──────── Records for processing ────────

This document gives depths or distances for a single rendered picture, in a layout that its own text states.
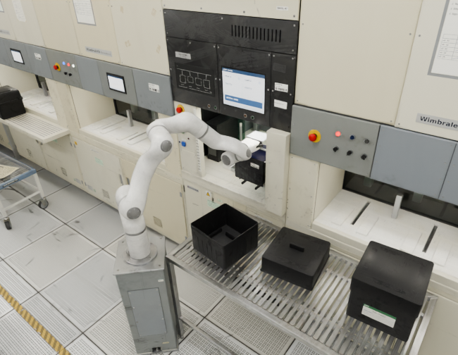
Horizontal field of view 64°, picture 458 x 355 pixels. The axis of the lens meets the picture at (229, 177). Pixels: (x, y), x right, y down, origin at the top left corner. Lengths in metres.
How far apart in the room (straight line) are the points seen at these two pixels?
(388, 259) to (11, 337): 2.51
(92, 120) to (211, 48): 1.92
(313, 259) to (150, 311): 1.02
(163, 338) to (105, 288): 0.79
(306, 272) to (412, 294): 0.48
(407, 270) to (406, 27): 1.01
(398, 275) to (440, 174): 0.47
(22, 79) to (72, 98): 1.53
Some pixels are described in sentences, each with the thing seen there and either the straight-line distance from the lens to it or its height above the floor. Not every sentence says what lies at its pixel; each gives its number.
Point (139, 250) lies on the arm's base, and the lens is 2.14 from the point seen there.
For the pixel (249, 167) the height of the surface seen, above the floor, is 1.10.
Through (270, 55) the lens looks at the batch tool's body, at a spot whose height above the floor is 1.79.
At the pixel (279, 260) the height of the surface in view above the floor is 0.86.
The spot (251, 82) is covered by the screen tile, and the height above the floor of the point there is 1.63.
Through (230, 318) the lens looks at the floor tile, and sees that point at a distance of 2.82.
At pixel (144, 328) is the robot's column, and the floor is 0.27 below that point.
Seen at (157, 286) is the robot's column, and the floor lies 0.62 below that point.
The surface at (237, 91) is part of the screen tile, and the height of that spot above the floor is 1.56.
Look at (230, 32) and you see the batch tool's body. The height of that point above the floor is 1.87.
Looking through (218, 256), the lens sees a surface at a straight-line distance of 2.03.
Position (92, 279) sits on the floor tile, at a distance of 3.29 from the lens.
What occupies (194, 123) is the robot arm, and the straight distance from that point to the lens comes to 1.86.
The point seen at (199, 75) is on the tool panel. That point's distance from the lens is 2.26.
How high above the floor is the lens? 2.25
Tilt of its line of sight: 32 degrees down
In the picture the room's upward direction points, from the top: 2 degrees counter-clockwise
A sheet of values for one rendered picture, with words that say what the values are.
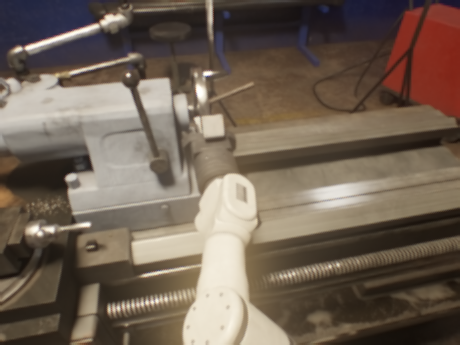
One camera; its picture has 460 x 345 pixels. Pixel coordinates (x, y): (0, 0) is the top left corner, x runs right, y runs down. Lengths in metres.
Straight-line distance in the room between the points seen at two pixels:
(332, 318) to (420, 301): 0.34
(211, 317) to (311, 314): 0.92
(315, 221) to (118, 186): 0.53
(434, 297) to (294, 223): 0.73
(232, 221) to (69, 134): 0.45
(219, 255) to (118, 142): 0.42
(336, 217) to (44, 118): 0.76
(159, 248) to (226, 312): 0.52
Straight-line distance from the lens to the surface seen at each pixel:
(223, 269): 0.45
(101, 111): 0.77
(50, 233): 0.73
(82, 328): 0.85
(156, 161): 0.75
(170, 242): 0.86
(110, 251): 0.84
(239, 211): 0.51
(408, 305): 1.40
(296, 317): 1.25
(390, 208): 1.03
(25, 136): 0.83
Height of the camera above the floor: 1.54
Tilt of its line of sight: 43 degrees down
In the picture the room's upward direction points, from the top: straight up

────────

• **Problem details**
Using the entries above, give back exactly the line containing "(398, 275) to (440, 174): 0.47", the line containing "How high above the floor is the lens? 2.25", and every line between them, and nothing else.

• **Written response**
(398, 275) to (440, 174): 0.47
(22, 79) to (72, 98): 1.53
Some pixels are described in sentences, each with the thing seen there and either the straight-line distance from the lens to it or its height above the floor. Not every sentence says what lies at its pixel; each gives its number.
Point (139, 250) lies on the arm's base, and the lens is 2.14 from the point seen there.
For the pixel (249, 167) the height of the surface seen, above the floor, is 1.10.
Through (270, 55) the lens looks at the batch tool's body, at a spot whose height above the floor is 1.79.
At the pixel (279, 260) the height of the surface in view above the floor is 0.86.
The spot (251, 82) is covered by the screen tile, and the height above the floor of the point there is 1.63.
Through (230, 318) the lens looks at the floor tile, and sees that point at a distance of 2.82.
At pixel (144, 328) is the robot's column, and the floor is 0.27 below that point.
Seen at (157, 286) is the robot's column, and the floor lies 0.62 below that point.
The surface at (237, 91) is part of the screen tile, and the height of that spot above the floor is 1.56.
Look at (230, 32) and you see the batch tool's body. The height of that point above the floor is 1.87.
Looking through (218, 256), the lens sees a surface at a straight-line distance of 2.03.
Position (92, 279) sits on the floor tile, at a distance of 3.29 from the lens.
What occupies (194, 123) is the robot arm, and the straight distance from that point to the lens comes to 1.86.
The point seen at (199, 75) is on the tool panel. That point's distance from the lens is 2.26.
How high above the floor is the lens? 2.25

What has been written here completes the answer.